La destruction de Jérusalem, prédite et pleurée par Jésus-Christ, mérite bien qu’on s’y arrête. Ecoutons Josèphe, témoin oculaire de cet événement. La ville étant prise, un soldat met le feu au Temple.

" Lorsque le feu dévorait ainsi ce superbe Temple, les soldats, ardents au pillage, tuaient tous ceux qu’ils y rencontraient. Ils ne pardonnaient ni à l’âge ni à la qualité : les vieillards aussi bien que les enfants, et les prêtres comme les laïques, passaient par le tranchant de l’épée : tous se trouvaient enveloppés dans ce carnage général, et ceux qui avaient recours aux prières n’étaient pas plus humainement traités que ceux qui avaient le courage de se défendre jusqu’à la dernière extrémité. Les gémissements des mourants se mêlaient au bruit du pétillement du feu, qui gagnait toujours plus avant ; et l’embrasement d’un si grand édifice, joint à la hauteur de son assiette, faisait croire à ceux qui ne le voyaient que de loin que toute la ville était en feu.

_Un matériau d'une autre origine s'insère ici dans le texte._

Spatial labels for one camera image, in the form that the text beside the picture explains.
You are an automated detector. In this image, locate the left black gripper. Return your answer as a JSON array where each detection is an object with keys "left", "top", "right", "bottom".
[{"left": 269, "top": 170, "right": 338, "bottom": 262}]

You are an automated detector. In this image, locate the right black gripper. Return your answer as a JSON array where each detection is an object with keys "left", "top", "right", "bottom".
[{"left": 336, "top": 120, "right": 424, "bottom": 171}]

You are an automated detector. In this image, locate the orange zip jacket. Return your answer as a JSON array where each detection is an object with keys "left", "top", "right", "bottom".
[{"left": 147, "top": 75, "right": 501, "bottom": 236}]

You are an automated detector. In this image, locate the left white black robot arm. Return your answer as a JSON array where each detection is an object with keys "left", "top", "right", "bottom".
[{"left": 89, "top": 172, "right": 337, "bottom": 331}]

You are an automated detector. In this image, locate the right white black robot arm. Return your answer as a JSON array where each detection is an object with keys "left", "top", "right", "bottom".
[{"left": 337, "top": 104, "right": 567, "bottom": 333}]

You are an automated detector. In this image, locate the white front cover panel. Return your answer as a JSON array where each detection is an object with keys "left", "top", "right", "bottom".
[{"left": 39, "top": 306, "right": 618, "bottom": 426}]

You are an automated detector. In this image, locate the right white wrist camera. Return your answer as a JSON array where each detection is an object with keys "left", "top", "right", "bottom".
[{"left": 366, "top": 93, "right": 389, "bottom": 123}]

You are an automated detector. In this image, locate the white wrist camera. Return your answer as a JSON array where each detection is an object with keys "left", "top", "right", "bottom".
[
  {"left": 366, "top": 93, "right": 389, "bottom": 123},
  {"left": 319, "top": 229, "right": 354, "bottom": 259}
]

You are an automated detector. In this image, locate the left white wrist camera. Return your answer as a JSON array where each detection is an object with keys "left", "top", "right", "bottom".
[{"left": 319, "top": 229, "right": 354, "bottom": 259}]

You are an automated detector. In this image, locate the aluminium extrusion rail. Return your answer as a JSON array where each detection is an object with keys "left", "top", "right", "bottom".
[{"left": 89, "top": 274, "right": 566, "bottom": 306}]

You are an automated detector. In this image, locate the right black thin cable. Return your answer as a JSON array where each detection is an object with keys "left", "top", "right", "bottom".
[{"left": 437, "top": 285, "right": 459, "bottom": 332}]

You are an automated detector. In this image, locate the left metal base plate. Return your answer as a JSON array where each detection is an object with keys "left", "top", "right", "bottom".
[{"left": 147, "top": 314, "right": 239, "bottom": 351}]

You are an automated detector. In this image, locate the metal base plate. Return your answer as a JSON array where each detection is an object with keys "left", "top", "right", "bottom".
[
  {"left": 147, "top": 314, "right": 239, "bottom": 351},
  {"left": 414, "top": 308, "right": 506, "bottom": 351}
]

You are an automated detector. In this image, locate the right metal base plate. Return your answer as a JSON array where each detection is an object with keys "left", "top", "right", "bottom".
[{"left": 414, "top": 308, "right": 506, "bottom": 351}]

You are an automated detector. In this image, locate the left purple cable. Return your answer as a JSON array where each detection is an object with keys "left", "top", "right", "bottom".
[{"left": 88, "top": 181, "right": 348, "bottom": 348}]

" On ne saurait rien imaginer de plus terrible que le bruit dont l’air retentissait de toutes parts ; car quel n’était pas celui que faisaient les légions romaines dans leur fureur ? Quels cris ne jetaient pas les factieux qui se voyaient environnés de tous côtés du fer et du feu ? Quelle plainte ne faisait point ce pauvre peuple qui, se trouvant alors dans le Temple, était dans une telle frayeur, qu’il se jetait, en fuyant, au milieu des ennemis ! Et quelles voix confuses ne poussait point jusqu’au ciel la multitude de ceux qui, de dessus la montagne opposée au Temple, voyaient un spectacle si affreux ! Ceux même que la faim avait réduits à une telle extrémité que la mort était prête à leur fermer pour jamais les yeux, apercevant cet embrasement du Temple, rassemblaient tout ce qui leur restait de forces pour déplorer un si étrange malheur ; et les échos des montagnes d’alentour et du pays qui est au delà du Jourdain redoublaient encore cet horrible bruit ; mais quelque épouvantable qu’il fût, les maux qui le causaient l’étaient encore davantage. Ce feu qui dévorait le Temple était si grand et si violent, qu’il semblait que la montagne même sur laquelle il était assis brûlât jusque dans ses fondements. Le sang coulait en telle abondance, qu’il paraissait disputer avec le feu à qui s’étendrait davantage. Le nombre de ceux qui étaient tués surpassait celui de ceux qui les sacrifiaient à leur colère et à leur vengeance ; toute la terre était couverte de corps morts ; et les soldats marchaient dessus pour suivre par un chemin si effroyable ceux qui s’enfuyaient. (…)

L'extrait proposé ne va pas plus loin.